> **YOUR INSTRUCTIONS**
Nothing but the lines from the one with "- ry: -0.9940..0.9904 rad" down to the one with "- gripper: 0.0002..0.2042" should be returned, exactly and with both ends included, from the material below.

::::

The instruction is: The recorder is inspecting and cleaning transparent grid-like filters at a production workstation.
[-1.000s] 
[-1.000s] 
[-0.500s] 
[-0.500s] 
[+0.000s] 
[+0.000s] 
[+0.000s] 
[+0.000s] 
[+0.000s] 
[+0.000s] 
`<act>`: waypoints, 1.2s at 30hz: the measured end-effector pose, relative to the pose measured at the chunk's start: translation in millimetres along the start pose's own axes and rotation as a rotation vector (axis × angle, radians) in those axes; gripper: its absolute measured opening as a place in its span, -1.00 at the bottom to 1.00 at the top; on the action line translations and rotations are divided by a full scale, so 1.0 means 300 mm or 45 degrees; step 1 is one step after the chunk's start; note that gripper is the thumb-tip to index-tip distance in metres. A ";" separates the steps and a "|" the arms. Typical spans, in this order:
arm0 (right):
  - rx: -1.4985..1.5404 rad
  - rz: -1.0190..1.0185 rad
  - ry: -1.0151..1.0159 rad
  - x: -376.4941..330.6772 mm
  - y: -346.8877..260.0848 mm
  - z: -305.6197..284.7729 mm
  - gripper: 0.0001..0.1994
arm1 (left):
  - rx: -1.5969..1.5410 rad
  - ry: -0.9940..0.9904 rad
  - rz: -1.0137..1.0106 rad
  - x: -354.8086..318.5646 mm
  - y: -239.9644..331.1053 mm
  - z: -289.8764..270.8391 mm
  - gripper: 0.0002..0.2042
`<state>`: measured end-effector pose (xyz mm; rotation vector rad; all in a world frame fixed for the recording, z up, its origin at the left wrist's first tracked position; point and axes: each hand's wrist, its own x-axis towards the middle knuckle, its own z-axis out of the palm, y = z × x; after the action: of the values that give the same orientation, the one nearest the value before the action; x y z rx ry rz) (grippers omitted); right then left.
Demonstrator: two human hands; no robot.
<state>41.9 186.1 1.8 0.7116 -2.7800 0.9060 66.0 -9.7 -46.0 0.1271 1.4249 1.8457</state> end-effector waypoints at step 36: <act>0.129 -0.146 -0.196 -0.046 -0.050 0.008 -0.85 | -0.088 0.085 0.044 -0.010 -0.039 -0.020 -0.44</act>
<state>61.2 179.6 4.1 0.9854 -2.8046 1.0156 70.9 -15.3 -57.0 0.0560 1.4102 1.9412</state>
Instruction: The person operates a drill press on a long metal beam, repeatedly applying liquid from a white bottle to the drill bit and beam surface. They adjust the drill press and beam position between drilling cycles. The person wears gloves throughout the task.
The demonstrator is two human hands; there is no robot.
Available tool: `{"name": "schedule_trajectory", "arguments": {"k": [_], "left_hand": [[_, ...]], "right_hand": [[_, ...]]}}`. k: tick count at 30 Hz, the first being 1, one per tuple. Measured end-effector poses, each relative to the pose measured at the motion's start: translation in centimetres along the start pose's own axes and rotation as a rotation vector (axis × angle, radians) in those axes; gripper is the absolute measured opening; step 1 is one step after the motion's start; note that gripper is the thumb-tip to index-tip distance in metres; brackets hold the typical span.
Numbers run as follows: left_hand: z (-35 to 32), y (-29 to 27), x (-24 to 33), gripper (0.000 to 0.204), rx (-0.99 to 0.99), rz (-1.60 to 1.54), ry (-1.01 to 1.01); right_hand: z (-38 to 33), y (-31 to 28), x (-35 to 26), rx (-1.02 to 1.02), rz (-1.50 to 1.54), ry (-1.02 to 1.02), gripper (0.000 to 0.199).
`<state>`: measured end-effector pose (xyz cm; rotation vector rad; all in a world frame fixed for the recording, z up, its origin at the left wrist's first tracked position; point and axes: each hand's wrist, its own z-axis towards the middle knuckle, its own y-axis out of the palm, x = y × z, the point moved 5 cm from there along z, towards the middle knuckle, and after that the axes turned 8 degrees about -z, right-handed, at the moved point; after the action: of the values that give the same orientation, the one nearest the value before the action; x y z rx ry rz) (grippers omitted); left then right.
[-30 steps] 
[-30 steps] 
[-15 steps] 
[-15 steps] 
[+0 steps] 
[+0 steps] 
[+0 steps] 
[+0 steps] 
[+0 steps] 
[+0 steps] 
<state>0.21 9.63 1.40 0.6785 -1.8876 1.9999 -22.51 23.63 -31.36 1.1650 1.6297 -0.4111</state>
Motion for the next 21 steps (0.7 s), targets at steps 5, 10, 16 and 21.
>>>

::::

> **REPLY TO THE TASK**
  - ry: -0.9940..0.9904 rad
  - rz: -1.0137..1.0106 rad
  - x: -354.8086..318.5646 mm
  - y: -239.9644..331.1053 mm
  - z: -289.8764..270.8391 mm
  - gripper: 0.0002..0.2042

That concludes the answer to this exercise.